MATERIAL PROVIDED:
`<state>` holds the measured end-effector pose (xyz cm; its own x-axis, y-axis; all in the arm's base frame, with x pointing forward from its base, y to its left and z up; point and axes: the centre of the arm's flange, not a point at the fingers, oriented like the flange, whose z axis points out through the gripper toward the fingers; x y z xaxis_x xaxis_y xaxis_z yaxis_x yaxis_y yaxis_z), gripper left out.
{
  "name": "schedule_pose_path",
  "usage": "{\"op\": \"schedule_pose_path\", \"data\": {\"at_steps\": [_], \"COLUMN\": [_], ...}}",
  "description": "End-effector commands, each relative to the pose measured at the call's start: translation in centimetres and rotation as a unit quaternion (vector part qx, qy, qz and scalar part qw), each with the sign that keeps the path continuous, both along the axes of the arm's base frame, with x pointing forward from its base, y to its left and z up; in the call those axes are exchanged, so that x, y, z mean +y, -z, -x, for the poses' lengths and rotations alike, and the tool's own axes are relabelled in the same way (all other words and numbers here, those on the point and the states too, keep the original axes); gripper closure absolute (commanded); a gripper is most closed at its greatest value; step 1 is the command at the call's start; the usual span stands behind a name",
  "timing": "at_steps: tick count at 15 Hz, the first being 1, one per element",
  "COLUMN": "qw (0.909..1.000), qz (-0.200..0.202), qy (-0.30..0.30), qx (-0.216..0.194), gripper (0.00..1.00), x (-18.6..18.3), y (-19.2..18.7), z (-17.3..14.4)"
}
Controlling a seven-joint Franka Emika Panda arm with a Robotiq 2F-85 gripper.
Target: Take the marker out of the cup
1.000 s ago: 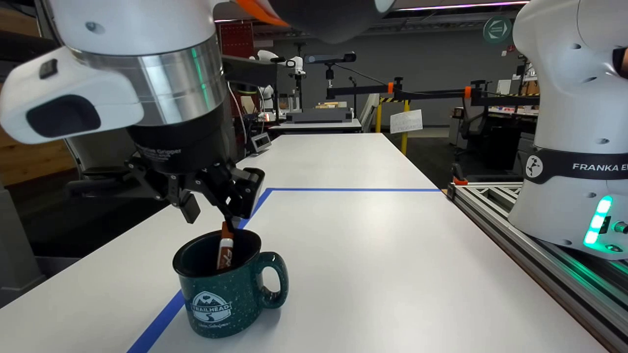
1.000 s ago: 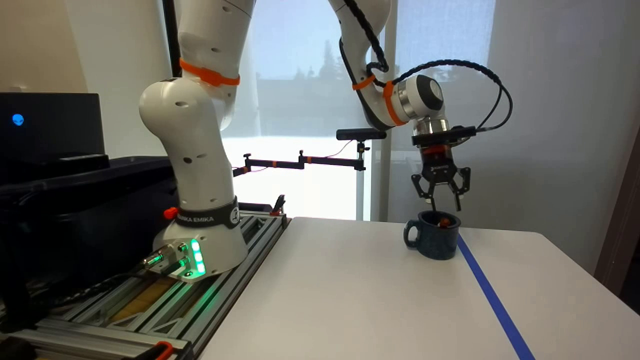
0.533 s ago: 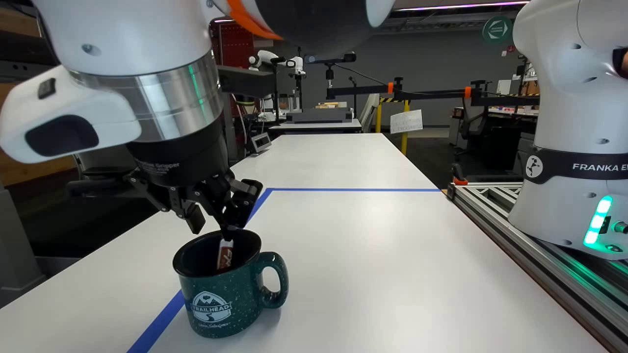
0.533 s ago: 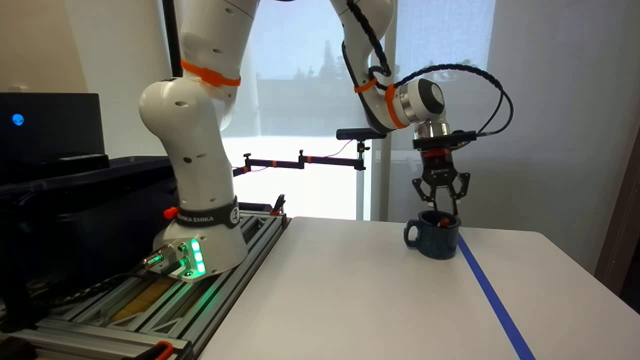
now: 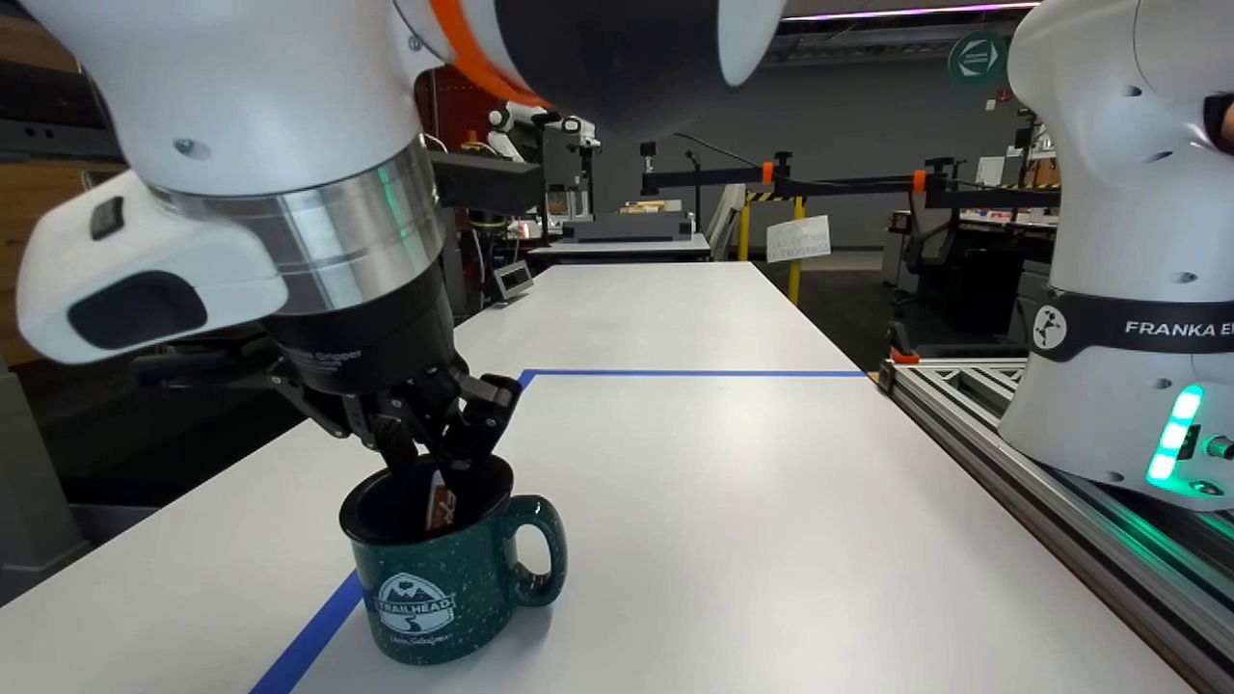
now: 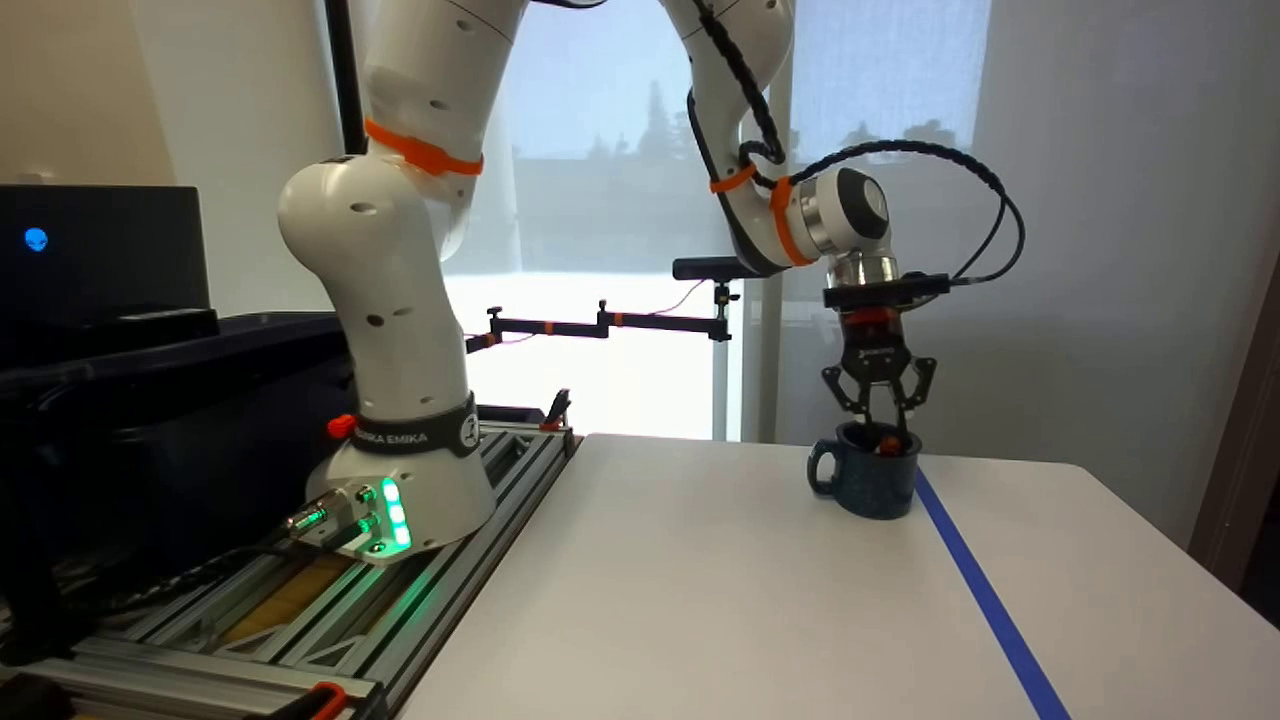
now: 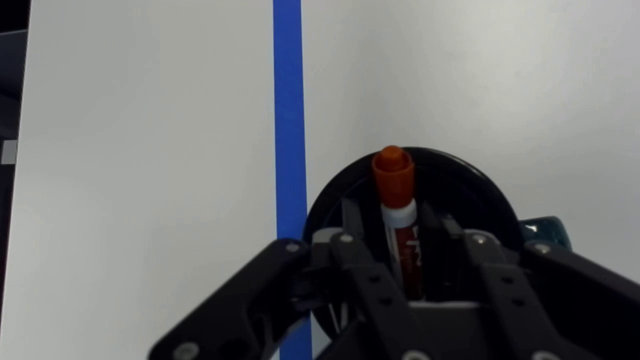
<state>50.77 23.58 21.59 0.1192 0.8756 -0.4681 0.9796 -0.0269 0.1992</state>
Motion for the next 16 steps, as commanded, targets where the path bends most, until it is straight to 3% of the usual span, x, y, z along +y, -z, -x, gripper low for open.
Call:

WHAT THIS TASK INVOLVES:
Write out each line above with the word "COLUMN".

RESULT FOR THIS TASK:
  "usage": "{\"op\": \"schedule_pose_path\", \"data\": {\"at_steps\": [_], \"COLUMN\": [_], ...}}",
  "COLUMN": "qw (0.909..1.000), qz (-0.200..0.202), qy (-0.30..0.30), qx (-0.216..0.194), gripper (0.00..1.00), x (-18.6..18.3), y (-19.2..18.7), z (-17.3..14.4)"

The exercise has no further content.